▶ **Work to complete**
A word-for-word copy of the whole listing is required.
- - -
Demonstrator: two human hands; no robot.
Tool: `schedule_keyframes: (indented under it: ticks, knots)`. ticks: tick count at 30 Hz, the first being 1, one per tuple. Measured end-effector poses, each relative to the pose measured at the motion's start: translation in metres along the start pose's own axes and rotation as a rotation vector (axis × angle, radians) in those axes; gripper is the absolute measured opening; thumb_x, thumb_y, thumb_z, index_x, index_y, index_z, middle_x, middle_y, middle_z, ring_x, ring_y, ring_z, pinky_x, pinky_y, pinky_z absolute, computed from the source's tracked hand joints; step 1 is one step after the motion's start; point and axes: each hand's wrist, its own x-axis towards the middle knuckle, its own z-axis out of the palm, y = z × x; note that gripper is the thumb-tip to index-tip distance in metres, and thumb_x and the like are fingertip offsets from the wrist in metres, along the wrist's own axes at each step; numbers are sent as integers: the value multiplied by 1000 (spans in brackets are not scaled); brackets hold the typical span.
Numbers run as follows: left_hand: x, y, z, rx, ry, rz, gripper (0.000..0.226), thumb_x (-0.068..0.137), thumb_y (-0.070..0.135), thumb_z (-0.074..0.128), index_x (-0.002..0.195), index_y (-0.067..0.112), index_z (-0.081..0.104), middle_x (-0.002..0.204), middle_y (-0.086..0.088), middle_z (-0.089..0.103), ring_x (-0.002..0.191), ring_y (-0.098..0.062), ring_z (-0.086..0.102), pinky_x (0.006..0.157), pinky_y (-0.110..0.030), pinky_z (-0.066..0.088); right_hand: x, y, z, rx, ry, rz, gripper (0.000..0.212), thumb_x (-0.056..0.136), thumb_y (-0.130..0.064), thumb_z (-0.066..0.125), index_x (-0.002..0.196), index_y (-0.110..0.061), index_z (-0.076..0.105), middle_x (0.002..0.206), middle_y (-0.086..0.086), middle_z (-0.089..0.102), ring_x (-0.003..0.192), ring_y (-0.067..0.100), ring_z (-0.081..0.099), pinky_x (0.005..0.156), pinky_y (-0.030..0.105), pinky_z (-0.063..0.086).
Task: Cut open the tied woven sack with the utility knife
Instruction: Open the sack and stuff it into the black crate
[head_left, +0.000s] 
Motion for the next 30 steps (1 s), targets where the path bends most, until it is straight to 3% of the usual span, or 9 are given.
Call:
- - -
▶ **The answer**
Demonstrator: two human hands; no robot.
Tool: `schedule_keyframes: (indented under it: ticks, knots)`. ticks: tick count at 30 Hz, the first being 1, one per tuple. Measured end-effector poses, each relative to the pose measured at the motion's start: translation in metres along the start pose's own axes and rotation as a rotation vector (axis × angle, radians) in those axes; gripper is the absolute measured opening; thumb_x, thumb_y, thumb_z, index_x, index_y, index_z, middle_x, middle_y, middle_z, ring_x, ring_y, ring_z, pinky_x, pinky_y, pinky_z absolute, computed from the source's tracked hand joints; step 1 is one step after the motion's start; point and axes: each hand's wrist, its own x-axis towards the middle knuckle, its own z-axis out of the palm, y = z × x; note that gripper is the thumb-tip to index-tip distance in metres, and thumb_x and the like are fingertip offsets from the wrist in metres, along the wrist's own axes at each step; numbers are sent as integers: the value multiplied by 1000 (spans in brackets are not scaled); brackets hold the typical span.
Numbers run as follows: left_hand: x, y, z, rx, ry, rz, gripper (0.000..0.226), thumb_x (-0.068..0.137), thumb_y (-0.070..0.135), thumb_z (-0.074..0.128), index_x (-0.002..0.195), index_y (-0.067..0.112), index_z (-0.081..0.104), middle_x (-0.002..0.204), middle_y (-0.086..0.088), middle_z (-0.089..0.103), ring_x (-0.002..0.191), ring_y (-0.098..0.062), ring_z (-0.086..0.102), pinky_x (0.006..0.157), pinky_y (-0.110..0.030), pinky_z (-0.066..0.088); right_hand: x, y, z, rx, ry, rz, gripper (0.000..0.212), thumb_x (-0.056..0.136), thumb_y (-0.130..0.064), thumb_z (-0.066..0.125), index_x (-0.002..0.196), index_y (-0.110..0.061), index_z (-0.076..0.105), middle_x (0.002..0.206), middle_y (-0.086..0.086), middle_z (-0.089..0.102), ring_x (-0.003..0.192), ring_y (-0.067..0.100), ring_z (-0.081..0.099), pinky_x (0.005..0.156), pinky_y (-0.030..0.105), pinky_z (-0.063..0.086).
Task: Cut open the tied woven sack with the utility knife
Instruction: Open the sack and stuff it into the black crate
[head_left, +0.000s] 
Motion for the next 30 steps (1 s), targets where the path bends most, until it is straight to 3% of the usual span, or 9 are given.
Call:

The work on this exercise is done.